TASK GOAL
Go over the data and copy out each line with "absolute" in it.

------------------------------------------------------------------------

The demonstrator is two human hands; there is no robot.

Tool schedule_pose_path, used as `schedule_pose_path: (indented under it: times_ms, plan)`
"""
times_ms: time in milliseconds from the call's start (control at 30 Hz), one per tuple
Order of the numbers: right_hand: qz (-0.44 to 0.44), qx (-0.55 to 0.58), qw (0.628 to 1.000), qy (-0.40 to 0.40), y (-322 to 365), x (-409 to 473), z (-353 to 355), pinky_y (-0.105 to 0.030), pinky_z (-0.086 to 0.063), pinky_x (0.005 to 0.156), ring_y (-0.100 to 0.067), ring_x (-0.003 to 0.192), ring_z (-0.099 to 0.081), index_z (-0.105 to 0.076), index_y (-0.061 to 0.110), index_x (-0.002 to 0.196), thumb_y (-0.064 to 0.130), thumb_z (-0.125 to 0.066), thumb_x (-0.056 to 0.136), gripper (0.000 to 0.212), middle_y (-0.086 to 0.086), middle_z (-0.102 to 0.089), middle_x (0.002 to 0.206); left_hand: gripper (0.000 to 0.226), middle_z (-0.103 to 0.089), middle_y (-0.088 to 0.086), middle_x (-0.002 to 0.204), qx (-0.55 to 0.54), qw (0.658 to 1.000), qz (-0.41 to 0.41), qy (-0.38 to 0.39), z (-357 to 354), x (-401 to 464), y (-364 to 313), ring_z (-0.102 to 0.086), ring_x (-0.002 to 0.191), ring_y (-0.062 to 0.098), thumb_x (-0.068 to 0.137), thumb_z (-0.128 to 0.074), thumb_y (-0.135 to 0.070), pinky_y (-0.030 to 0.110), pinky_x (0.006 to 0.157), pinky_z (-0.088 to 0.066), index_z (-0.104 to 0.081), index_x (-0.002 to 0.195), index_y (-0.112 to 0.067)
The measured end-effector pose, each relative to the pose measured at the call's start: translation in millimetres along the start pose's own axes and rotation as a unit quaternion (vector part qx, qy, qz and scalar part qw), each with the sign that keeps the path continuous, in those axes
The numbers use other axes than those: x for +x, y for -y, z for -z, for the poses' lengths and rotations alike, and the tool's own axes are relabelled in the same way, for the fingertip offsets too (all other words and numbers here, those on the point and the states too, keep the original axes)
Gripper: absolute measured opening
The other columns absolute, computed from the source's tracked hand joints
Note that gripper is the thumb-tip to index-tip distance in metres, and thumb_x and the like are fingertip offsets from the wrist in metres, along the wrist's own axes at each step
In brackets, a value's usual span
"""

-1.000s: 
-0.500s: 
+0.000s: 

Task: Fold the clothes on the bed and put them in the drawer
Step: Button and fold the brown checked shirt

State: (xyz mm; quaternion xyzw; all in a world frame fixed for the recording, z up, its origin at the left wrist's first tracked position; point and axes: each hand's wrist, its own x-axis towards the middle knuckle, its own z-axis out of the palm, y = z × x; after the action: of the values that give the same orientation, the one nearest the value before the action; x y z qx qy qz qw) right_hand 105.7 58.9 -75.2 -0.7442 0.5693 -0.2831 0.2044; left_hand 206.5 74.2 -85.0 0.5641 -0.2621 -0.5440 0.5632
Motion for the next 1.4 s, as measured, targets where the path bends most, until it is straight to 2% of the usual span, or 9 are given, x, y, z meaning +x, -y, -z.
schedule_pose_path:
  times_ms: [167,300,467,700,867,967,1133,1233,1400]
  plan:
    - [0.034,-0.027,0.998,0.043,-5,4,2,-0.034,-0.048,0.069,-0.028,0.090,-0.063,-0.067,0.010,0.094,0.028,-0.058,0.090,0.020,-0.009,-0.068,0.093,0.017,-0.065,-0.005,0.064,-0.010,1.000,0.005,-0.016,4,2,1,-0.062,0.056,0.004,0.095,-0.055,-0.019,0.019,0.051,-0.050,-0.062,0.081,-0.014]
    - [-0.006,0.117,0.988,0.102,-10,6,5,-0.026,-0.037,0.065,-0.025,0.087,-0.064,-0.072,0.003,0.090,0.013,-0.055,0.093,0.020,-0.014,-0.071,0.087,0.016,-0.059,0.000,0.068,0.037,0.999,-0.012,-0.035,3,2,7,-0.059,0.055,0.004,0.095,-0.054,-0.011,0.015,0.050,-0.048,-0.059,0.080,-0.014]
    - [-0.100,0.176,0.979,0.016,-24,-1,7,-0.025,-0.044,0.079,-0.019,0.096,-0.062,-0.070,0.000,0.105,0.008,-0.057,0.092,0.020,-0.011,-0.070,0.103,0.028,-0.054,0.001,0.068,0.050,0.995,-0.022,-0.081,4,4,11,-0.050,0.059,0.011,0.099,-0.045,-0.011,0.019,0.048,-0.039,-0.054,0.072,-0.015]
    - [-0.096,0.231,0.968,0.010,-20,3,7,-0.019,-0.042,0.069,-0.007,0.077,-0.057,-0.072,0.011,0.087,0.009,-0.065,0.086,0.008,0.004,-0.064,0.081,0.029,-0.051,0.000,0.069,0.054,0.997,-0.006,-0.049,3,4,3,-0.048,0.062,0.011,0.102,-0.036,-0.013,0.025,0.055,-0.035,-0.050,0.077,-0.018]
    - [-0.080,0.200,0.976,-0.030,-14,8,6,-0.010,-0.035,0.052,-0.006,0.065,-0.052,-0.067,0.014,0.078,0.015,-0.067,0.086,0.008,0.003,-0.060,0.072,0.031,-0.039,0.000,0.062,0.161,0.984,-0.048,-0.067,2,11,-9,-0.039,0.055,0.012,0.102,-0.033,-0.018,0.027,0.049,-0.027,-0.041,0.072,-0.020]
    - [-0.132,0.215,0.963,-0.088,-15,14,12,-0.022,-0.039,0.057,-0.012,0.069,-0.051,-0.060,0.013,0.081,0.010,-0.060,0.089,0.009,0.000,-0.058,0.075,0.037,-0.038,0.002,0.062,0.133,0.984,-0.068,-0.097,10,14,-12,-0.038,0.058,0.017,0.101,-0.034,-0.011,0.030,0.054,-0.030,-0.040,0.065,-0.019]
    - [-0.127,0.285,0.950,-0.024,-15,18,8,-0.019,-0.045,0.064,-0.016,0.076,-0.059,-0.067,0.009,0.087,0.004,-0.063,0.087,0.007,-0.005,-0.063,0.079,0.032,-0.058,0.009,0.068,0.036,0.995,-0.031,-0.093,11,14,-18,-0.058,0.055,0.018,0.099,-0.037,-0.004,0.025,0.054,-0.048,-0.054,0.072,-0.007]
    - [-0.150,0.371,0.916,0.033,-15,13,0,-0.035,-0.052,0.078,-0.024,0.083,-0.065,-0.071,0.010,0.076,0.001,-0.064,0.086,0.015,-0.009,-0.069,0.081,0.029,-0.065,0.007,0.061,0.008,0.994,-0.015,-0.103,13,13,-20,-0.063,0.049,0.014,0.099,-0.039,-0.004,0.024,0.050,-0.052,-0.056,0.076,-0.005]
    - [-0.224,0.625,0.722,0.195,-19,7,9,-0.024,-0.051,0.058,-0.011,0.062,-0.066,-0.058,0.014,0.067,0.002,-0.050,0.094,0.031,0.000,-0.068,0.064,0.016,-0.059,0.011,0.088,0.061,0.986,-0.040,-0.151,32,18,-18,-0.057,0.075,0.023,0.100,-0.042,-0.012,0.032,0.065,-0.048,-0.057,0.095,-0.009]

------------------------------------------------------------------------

SOLUTION
Gripper: absolute measured opening
The other columns absolute, computed from the source's tracked hand joints

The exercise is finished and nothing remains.